Once a carrier or affected person is identified in a family, testing extended relatives becomes especially valuable. This is sometimes called cascade screening. Parents, siblings, aunts, uncles, and cousins are offered testing so that carriers can be identified before they make reproductive decisions. Identifying unmarried carriers gives them the option of choosing a partner who is not a carrier or planning for prenatal testing if both partners turn out to carry the trait.
Prenatal and Preconception Options
When both partners are confirmed carriers, prenatal testing can determine whether the fetus is affected. The earliest option is chorionic villus sampling, which can be performed at 8 to 10 weeks of pregnancy by analyzing fetal DNA for known thalassemia mutations. Amniocentesis is another option, available at 14 to 20 weeks. Both methods use DNA amplification to check for specific mutations matched against a panel of known variants.

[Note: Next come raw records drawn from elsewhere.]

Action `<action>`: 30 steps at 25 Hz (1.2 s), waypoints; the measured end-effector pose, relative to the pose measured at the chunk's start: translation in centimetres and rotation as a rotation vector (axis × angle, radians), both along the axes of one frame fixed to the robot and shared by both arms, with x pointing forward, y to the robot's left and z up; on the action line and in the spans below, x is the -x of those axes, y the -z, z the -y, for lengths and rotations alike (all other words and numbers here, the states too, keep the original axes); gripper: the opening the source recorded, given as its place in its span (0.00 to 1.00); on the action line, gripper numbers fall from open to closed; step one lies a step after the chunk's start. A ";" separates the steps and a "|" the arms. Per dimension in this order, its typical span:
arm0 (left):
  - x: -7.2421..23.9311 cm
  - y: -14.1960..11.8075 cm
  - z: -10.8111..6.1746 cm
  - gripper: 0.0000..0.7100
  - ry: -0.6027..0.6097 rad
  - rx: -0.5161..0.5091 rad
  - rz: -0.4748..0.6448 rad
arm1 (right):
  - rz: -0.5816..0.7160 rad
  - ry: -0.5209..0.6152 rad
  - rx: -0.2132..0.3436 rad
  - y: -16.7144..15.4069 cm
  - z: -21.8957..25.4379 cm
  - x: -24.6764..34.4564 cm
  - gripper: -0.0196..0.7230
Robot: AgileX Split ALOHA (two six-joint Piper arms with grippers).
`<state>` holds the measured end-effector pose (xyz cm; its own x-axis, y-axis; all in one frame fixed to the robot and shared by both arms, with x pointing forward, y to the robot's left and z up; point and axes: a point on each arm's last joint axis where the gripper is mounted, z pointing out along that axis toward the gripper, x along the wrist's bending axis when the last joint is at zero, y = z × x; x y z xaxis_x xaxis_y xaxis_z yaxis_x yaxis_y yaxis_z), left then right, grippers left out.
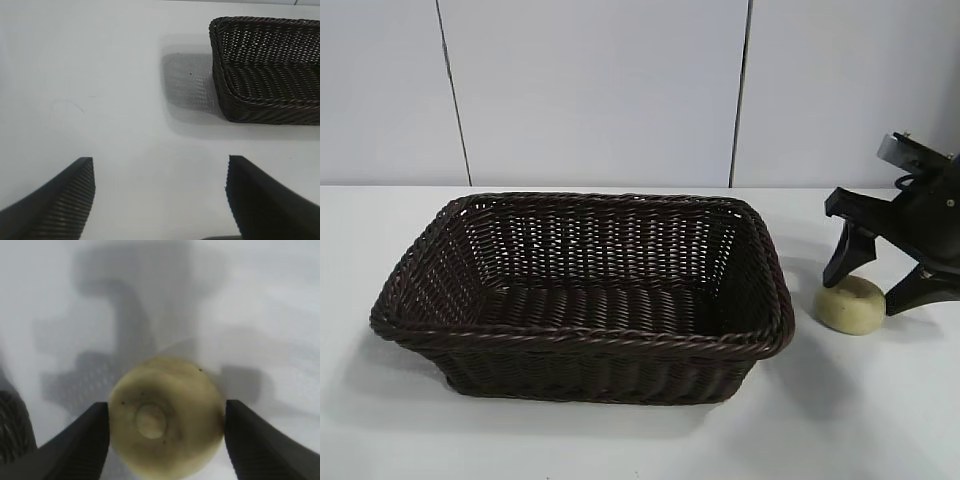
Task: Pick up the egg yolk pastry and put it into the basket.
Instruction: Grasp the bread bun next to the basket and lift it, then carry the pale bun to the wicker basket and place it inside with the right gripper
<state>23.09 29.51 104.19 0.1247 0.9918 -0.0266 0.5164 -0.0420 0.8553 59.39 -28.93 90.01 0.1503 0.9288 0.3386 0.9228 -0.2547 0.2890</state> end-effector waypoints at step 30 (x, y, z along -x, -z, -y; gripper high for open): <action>0.0 0.0 0.0 0.75 0.000 0.000 0.001 | 0.288 -0.220 -0.070 -13.9 -5.6 5.0 0.10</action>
<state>23.09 29.51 104.19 0.1247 0.9918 -0.0265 0.5156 -0.0419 0.8558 54.35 -23.29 103.94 -0.1612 0.9013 0.4022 0.8410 -0.0878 0.5338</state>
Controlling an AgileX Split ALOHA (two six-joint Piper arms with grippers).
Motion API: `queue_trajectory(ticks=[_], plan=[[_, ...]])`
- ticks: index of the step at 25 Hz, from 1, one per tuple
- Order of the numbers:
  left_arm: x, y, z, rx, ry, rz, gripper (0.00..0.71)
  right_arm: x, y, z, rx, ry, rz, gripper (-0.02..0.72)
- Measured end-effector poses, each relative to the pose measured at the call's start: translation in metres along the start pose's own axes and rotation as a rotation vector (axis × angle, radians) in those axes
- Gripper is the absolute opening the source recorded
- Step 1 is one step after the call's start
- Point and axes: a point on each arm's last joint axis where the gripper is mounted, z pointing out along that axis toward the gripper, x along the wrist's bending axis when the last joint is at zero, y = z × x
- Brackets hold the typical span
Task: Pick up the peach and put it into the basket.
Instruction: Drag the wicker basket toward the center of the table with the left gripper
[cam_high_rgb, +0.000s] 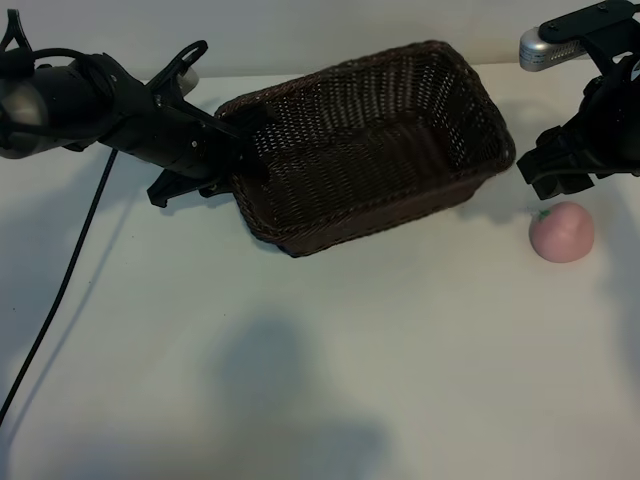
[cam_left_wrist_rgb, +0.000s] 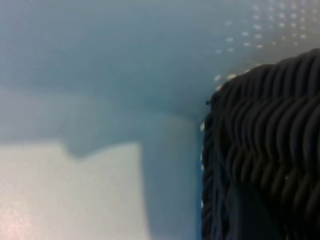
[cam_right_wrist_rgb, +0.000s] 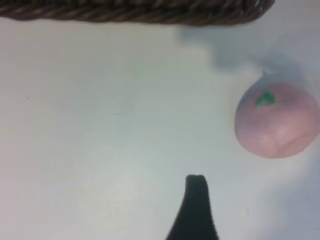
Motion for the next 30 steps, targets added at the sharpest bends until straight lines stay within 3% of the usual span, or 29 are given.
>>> queue_trajectory(ticks=[7,16,30], plan=[[-0.004,-0.003,-0.003,0.07,-0.008,0.073,0.273,0.0,0.0,0.0,0.0,0.0,0.0,0.589],[-0.03,0.008,-0.021,0.123,-0.065,0.179,0.273,0.0,0.0,0.0,0.003,0.001,0.0,0.589],[-0.019,0.009,-0.023,0.159,0.028,0.299,0.273,0.0,0.0,0.0,0.003,0.001,0.0,0.589]])
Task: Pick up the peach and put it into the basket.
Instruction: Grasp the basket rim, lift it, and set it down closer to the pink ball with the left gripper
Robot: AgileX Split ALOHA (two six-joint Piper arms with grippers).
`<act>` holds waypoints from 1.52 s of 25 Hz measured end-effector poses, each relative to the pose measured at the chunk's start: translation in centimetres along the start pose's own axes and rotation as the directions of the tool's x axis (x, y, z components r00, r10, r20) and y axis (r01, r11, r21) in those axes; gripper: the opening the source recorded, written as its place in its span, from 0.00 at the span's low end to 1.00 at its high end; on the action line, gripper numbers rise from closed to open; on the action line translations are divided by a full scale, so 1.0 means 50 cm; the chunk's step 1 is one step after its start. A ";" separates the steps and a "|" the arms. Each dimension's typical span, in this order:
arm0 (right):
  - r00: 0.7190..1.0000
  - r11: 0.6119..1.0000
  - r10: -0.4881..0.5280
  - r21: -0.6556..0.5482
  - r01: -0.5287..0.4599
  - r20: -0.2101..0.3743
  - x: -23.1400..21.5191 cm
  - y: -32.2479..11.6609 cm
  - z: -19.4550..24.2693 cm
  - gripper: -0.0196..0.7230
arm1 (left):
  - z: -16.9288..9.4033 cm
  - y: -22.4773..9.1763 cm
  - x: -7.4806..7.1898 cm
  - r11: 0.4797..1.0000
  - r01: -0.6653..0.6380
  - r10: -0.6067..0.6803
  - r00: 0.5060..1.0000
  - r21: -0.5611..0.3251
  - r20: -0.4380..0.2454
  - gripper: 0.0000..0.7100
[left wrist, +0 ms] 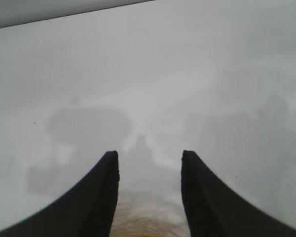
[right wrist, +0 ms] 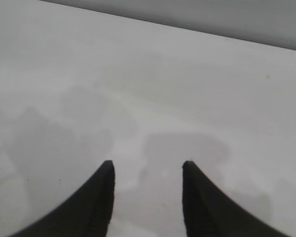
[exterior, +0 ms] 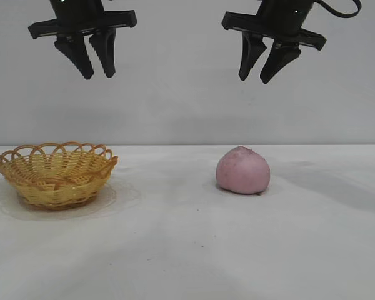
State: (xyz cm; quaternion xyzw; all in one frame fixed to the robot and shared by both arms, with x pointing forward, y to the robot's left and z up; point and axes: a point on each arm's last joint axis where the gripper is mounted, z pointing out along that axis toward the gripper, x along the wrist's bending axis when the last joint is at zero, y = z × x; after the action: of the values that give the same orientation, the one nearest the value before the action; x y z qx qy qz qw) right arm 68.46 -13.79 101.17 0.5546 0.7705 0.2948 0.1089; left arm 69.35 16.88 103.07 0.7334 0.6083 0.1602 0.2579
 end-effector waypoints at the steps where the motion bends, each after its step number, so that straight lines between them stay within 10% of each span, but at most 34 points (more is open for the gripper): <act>1: 1.000 1.000 0.000 0.000 0.000 0.000 0.000 0.000 0.000 0.37 | 0.000 0.000 0.000 1.000 0.000 0.000 1.000 0.000 0.000 0.38; 11: 1.000 1.000 -0.001 0.014 0.001 -0.002 0.000 -0.003 0.000 0.37 | 0.000 -0.004 0.002 1.000 -0.009 0.009 1.000 0.020 -0.011 0.38; 18: 1.000 0.999 -0.003 0.044 0.003 -0.007 0.001 -0.008 0.000 0.42 | -0.004 -0.035 0.027 0.957 -0.191 0.217 0.971 0.220 -0.103 0.38; 38: 1.000 0.998 -0.013 0.067 0.014 -0.011 0.002 -0.012 0.000 0.42 | 0.137 -0.131 0.080 0.801 -0.285 0.295 0.953 0.527 0.066 0.38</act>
State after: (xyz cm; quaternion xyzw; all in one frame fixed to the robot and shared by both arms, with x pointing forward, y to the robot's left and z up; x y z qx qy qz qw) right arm 67.93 -13.84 100.84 0.5511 0.7843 0.2708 0.0881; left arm 68.61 20.35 93.42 0.8585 0.5119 0.0303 0.0117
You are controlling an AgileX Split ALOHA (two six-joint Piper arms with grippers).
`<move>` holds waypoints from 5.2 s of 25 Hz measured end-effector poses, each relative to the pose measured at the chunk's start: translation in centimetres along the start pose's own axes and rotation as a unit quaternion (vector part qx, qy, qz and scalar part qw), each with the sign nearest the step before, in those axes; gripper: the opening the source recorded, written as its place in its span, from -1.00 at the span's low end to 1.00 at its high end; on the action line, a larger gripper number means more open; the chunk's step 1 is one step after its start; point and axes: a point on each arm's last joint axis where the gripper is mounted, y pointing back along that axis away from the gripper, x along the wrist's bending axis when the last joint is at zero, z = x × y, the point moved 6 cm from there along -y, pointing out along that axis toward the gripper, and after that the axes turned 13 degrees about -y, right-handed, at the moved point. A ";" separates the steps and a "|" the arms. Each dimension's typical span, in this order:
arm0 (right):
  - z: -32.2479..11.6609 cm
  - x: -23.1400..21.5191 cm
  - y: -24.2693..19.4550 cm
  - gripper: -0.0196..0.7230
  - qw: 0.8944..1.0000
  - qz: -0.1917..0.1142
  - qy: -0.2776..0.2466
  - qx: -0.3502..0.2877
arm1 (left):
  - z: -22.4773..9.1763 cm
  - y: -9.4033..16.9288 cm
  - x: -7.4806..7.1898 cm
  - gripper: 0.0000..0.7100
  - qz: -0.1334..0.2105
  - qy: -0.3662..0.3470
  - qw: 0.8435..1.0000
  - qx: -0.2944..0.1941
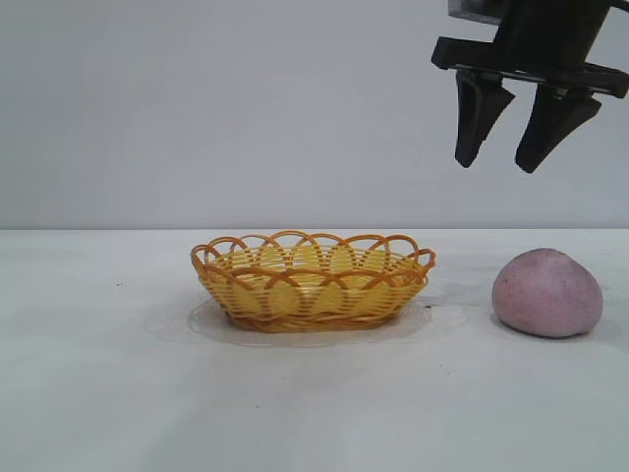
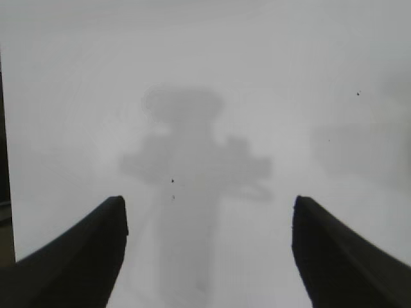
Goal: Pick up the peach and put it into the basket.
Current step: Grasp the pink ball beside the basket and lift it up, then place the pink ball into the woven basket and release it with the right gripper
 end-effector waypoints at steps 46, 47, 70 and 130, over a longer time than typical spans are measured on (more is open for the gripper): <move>-1.0 -0.3 0.3 0.15 0.999 -0.011 0.015 0.034 | -24.1 3.5 -7.8 0.46 0.011 0.010 0.949 -0.316; -1.1 -0.3 0.5 0.15 0.999 -0.011 0.017 0.036 | -24.1 3.5 -7.8 0.46 0.010 0.010 0.949 -0.316; -6.5 0.3 0.4 0.15 0.977 -0.016 0.016 0.212 | -24.1 3.5 -7.8 0.46 0.010 0.010 0.949 -0.316; -5.8 12.9 -5.6 -0.30 0.978 0.070 0.111 0.161 | -24.1 3.5 -7.8 0.46 0.010 0.010 0.949 -0.316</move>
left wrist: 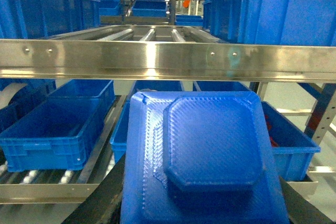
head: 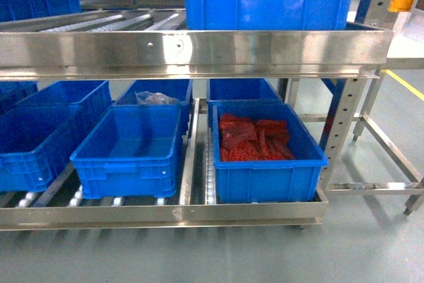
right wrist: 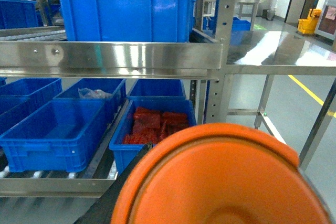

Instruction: Sort blue parts and orange caps into right shelf containers

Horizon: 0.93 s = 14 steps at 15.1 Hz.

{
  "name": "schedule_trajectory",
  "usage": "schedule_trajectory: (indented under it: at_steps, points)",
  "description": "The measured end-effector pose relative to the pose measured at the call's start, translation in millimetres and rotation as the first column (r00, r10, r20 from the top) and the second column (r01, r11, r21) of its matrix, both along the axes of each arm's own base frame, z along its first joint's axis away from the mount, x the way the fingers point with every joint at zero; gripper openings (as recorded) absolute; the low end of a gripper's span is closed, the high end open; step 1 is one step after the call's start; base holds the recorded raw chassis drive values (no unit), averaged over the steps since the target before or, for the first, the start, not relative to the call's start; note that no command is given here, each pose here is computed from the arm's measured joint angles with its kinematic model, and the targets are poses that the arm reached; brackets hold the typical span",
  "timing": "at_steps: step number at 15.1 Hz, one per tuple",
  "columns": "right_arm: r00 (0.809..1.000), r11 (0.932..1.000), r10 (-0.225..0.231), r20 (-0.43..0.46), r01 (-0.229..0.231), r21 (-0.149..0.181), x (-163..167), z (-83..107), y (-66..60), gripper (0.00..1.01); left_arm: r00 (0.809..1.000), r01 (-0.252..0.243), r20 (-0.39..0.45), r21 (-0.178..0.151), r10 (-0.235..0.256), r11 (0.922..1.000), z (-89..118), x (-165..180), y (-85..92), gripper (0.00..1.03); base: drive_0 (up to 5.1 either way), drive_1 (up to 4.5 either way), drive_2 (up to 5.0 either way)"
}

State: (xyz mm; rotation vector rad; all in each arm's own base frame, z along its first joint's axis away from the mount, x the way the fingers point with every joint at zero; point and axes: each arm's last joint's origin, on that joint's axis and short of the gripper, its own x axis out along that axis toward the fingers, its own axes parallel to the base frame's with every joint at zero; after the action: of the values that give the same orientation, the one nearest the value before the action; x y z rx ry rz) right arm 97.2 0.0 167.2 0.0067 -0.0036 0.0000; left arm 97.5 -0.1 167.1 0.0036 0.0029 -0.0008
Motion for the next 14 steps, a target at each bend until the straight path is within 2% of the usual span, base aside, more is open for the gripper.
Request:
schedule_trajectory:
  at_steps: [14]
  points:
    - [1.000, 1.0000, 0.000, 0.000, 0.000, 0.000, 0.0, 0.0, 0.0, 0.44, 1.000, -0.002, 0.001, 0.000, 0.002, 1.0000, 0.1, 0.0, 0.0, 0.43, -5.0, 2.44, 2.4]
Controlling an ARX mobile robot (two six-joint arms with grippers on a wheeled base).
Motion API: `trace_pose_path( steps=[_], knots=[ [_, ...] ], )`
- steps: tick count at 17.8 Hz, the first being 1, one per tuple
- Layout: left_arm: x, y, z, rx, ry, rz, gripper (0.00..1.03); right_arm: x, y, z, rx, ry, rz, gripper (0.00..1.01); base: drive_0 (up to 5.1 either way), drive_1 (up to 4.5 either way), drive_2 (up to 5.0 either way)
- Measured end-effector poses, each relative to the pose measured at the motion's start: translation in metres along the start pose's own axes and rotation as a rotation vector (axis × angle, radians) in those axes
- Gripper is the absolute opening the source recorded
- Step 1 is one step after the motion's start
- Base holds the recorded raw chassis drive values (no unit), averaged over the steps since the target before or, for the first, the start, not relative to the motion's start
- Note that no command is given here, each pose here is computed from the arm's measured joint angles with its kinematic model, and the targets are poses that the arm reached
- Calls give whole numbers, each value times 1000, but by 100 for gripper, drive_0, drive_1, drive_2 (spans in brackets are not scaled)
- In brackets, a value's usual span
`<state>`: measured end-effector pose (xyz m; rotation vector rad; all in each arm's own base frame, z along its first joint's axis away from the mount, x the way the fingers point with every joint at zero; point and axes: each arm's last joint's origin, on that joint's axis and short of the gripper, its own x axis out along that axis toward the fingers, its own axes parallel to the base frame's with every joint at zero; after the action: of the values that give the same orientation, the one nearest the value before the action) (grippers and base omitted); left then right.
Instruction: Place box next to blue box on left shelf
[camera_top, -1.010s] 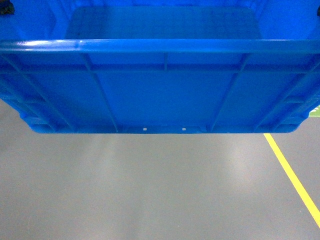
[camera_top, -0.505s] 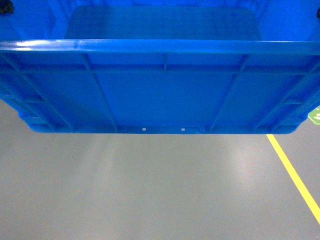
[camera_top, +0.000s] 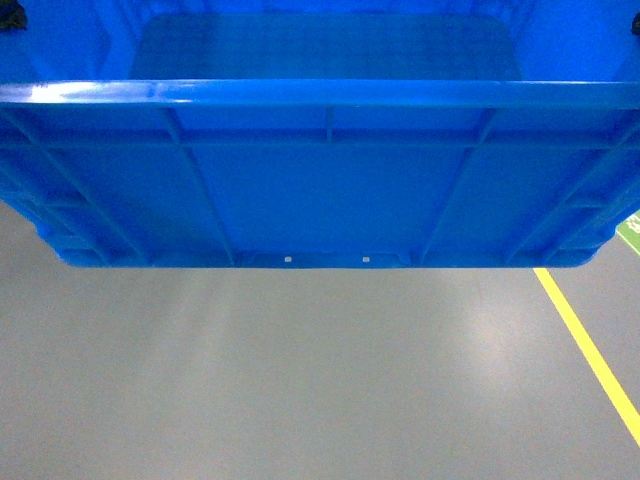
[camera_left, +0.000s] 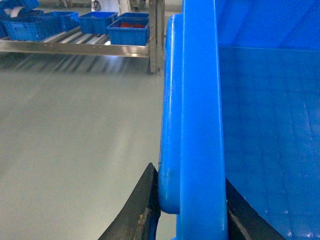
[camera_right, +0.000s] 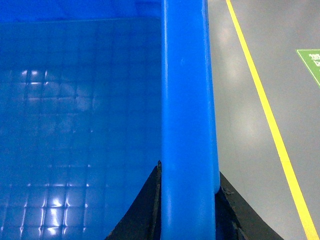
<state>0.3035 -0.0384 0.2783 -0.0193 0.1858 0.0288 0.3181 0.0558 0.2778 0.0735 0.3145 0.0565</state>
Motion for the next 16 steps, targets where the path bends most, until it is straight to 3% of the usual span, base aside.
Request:
trace_pose_path(
  steps=[16],
  knots=[
    [0, 0, 0, 2, -2, 0, 20, 0, 0, 0, 1, 4, -1, 20, 1, 427, -425]
  ],
)
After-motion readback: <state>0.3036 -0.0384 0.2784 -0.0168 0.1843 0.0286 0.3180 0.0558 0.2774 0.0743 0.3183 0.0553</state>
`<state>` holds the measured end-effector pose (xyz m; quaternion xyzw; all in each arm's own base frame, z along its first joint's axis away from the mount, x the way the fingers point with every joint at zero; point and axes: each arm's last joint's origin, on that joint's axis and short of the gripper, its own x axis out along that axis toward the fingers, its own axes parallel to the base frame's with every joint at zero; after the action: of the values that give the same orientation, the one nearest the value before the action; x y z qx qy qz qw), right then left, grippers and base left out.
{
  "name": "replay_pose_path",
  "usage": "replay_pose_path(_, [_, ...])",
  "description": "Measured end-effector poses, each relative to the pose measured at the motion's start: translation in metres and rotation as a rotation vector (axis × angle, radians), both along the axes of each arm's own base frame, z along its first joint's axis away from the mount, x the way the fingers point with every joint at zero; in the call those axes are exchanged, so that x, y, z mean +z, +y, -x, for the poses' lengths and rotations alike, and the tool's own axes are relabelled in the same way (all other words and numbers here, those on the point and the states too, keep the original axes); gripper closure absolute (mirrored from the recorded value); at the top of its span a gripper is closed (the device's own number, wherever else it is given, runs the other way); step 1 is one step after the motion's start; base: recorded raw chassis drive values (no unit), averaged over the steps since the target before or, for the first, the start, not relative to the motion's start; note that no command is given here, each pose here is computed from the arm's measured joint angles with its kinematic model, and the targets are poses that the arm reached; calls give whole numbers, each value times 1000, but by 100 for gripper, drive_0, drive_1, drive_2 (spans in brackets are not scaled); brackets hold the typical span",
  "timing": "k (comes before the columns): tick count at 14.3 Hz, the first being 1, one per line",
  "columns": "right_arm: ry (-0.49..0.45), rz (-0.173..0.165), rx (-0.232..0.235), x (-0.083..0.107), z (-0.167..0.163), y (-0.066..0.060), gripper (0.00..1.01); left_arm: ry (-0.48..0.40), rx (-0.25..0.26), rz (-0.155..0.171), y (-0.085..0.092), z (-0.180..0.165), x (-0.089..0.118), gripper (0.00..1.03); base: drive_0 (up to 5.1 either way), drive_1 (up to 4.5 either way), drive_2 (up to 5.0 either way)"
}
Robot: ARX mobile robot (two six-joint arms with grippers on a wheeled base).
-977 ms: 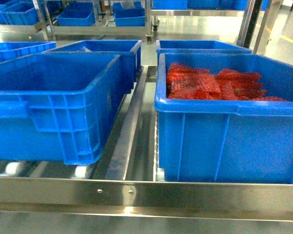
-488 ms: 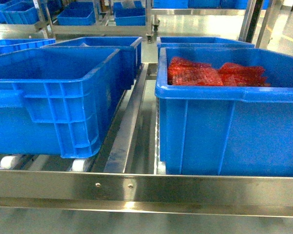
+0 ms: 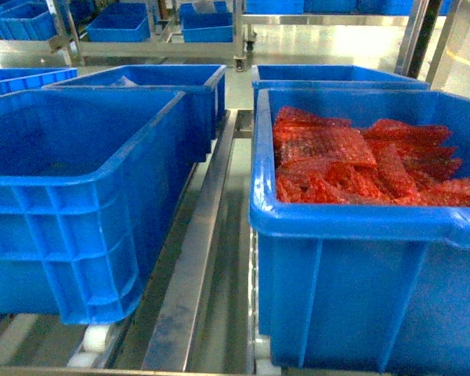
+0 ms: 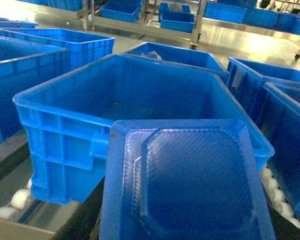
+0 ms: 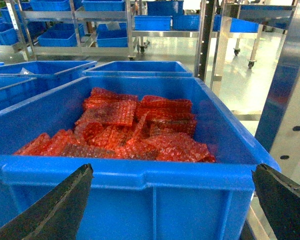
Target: Pick blue part to blue bin on bottom shelf
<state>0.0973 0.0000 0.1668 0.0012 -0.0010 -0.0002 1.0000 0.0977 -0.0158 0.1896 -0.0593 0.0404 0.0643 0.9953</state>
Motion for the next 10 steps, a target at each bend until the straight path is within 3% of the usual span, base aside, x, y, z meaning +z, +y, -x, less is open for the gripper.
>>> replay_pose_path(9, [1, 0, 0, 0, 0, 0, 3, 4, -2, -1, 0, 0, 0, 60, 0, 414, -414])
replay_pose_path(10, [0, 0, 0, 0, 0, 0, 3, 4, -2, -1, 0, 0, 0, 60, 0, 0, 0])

Couples who know their carrier status before pregnancy also have the option of preimplantation genetic testing during IVF, which identifies affected embryos before implantation. For many families in high-prevalence regions, these tools have significantly reduced the number of children born with severe thalassemia. In Cyprus, for example, where carrier rates are among the highest in the world, national screening programs have made carrier identification a routine part of family planning.